4. An analysis method using a liquid chromatographic analysis apparatus as defined in claim 2, further comprising:

setting a threshold level of said signal intensity in said chromatogram; and

comparing said spectrum data which is a peak top in said chromatogram and satisfied with said threshold level, with said spectrum of said selected component in said library.

5. An analysis method using a liquid chromatographic analysis apparatus as defined in claim 2, further comprising:

setting a designated range of said retention;

comparing said spectrum data which is a peak top and within said designated range, with said spectrum of said selected component in said library.

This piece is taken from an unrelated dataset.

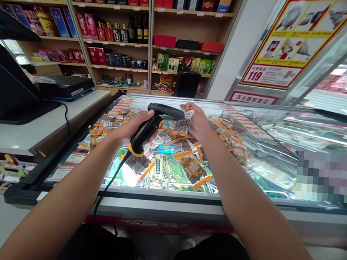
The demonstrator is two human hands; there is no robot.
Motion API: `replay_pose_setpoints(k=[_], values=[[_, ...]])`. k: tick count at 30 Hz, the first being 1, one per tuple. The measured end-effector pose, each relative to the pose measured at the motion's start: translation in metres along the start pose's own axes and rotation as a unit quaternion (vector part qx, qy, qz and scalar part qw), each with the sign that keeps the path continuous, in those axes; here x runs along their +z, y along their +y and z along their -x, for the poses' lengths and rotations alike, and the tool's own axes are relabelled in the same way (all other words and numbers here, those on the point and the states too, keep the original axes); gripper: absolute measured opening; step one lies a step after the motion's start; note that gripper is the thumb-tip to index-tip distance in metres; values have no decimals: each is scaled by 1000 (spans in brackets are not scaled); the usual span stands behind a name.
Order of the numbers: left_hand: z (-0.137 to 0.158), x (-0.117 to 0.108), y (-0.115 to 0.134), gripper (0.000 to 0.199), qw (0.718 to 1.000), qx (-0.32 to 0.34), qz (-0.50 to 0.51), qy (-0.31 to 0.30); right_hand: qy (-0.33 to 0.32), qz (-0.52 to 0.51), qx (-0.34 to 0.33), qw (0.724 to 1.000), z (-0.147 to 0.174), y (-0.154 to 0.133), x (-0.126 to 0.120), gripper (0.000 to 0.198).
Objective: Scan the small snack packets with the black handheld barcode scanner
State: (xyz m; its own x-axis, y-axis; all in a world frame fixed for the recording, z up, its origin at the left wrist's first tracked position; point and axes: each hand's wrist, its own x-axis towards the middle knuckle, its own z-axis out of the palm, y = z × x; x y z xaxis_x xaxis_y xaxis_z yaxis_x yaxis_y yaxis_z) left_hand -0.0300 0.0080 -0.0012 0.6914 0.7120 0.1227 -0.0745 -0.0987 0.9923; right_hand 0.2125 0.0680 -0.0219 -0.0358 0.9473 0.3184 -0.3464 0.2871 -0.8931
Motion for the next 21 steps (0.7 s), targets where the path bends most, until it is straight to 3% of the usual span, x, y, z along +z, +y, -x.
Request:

6. An analysis method using a liquid chromatographic analysis apparatus as defined in claim 1, further comprising:

performing said comparing of said spectrum data obtained by analyzing said sample with said spectrum of said selected component, while analyzing said sample.

7. An analysis method using a liquid chromatographic analysis apparatus as defined in claim 1, further comprising:

obtaining an elution time of an object component as said retention time of said spectrum data which shows a highest similarity in said comparing; and

controlling a sample splitter to split said sample to be measured based on said elution time of said object component.

8. An analysis method using a liquid chromatographic analysis apparatus as defined in claim 1, further comprising:

calculating a rise time and a fall time of a peak on said chromatogram containing said spectrum data showing the highest similarity obtained by said calculating; and

controlling a sample splitter to split said sample to be measured based on said rise time and said fall time of said peak.